Ok, so i am getting two 10" Alpine subs, and i was reading a thread about wiring the subs parralell to each other.. and i was extremely curious...are you supposed to run a 2 channel or a mono sub if the 2 subs are ran parrallel to each other?..


----------



## Joshb13sentra (May 13, 2002)

You should be able to bridge a 2 channel amp so it is a mono amp and you can run a parallel circuit off of that. Just make sure you don't go beyond the ratings on the amp.


----------



## nak1 (May 17, 2002)

make extreamly sure that if you go with a 2 channel and bridge mono that it can handle the impedance (ohm) level of the 2 speakers wired in parallel. example... if your speakers wired in parallel equate out to 2 ohm load and the amp is not stable bridged down to 2 ohms then it will not work.

guess i just restated what josh said.


----------



## N8inNV (Nov 16, 2002)

So for instance.. if I have 2 10" subs which are 4 OHMS.. and i parrallell them to lower the OHM to 2, and then bridge a 2 channel amp so it runs at like 300w at 2ohm, then i will be all good?...

sorry for being a nuisance... kinda new to this shit... money makes me go nuts.. and do alot of stuff


----------



## STD grabbag (Nov 29, 2002)

depend on what amp you have. most amps shoulden't be bridged with a 2 ohm load. 
what amp do you have?


----------



## N8inNV (Nov 16, 2002)

amp will be 4ohms.. i was just using 2 as an example...


----------



## STD grabbag (Nov 29, 2002)

ok


----------



## ccroaddog (Jun 20, 2002)

here is the best way to do it if your not sure what you are doing.
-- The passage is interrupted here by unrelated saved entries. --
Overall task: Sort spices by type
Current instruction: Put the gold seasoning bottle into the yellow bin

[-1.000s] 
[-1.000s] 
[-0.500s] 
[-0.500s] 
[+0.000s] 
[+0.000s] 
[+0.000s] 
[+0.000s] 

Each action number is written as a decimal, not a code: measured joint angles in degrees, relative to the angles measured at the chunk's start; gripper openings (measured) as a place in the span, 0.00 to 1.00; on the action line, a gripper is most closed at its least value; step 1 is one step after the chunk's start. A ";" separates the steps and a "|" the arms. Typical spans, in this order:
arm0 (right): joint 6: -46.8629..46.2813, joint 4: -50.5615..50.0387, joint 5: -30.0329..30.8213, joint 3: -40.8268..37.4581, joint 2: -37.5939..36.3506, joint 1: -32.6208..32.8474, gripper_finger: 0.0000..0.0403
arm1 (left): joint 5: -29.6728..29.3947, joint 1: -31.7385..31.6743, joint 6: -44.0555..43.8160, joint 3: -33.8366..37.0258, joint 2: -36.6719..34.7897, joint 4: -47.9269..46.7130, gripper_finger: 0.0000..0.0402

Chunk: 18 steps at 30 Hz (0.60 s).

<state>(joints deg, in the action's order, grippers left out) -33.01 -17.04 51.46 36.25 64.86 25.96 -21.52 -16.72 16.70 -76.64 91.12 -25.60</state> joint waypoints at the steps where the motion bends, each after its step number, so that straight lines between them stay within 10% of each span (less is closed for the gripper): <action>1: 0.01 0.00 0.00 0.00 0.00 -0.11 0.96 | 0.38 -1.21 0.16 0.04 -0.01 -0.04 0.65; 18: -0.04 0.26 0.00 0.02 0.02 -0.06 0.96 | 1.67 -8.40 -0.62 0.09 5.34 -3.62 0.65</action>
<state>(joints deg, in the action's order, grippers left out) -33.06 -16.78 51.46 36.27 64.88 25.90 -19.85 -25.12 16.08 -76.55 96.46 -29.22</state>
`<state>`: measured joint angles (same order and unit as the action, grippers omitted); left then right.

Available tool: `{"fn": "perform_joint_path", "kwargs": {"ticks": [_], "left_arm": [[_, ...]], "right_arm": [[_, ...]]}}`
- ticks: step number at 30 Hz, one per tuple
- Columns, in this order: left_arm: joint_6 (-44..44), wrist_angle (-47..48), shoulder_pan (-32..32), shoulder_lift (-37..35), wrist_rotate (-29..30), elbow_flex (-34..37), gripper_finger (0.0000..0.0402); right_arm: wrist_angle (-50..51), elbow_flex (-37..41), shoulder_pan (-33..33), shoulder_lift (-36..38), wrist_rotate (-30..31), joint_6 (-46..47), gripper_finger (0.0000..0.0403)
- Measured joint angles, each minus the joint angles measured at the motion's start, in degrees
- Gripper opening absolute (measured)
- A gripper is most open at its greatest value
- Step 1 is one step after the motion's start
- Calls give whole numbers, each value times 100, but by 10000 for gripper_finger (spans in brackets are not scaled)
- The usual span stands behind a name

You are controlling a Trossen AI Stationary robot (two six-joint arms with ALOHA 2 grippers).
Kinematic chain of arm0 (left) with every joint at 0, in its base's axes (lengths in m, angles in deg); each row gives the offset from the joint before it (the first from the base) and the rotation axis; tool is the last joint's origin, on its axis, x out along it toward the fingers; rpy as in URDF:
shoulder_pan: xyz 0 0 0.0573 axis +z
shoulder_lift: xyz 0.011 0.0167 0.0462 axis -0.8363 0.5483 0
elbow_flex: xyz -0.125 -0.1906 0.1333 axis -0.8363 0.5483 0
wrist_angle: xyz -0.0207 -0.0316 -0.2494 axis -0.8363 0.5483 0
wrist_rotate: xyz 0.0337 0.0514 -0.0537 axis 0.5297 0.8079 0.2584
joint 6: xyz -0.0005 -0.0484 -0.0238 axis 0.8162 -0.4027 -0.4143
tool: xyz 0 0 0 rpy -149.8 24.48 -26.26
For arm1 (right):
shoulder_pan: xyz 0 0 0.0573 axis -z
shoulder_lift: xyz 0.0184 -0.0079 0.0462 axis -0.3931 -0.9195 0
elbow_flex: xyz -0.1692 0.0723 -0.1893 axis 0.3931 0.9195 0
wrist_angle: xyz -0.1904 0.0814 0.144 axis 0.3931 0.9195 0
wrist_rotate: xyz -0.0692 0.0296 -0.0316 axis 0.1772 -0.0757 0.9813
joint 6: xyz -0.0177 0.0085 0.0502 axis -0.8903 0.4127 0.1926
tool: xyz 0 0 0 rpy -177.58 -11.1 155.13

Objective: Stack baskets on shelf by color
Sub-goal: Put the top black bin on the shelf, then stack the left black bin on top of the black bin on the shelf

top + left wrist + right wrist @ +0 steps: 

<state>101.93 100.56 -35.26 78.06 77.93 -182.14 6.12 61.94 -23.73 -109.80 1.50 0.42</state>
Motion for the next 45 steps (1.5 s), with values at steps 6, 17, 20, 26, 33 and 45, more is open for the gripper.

If the box has two terminals just wire each sub to both terimals pos and neg. then bridge the amp (most newer amps will show you which ones to hook up) Then take the one pos from the amp and put it to one subwoofer then take the neg from the amp and put that to the other subwoofer. Now u should have one wire to one sub and another wire to another now just take one wire and combine both terminals pos to neg. now its bridged and 4 ohms. (this only applies to single voice coil subs and non mono block amps)


----------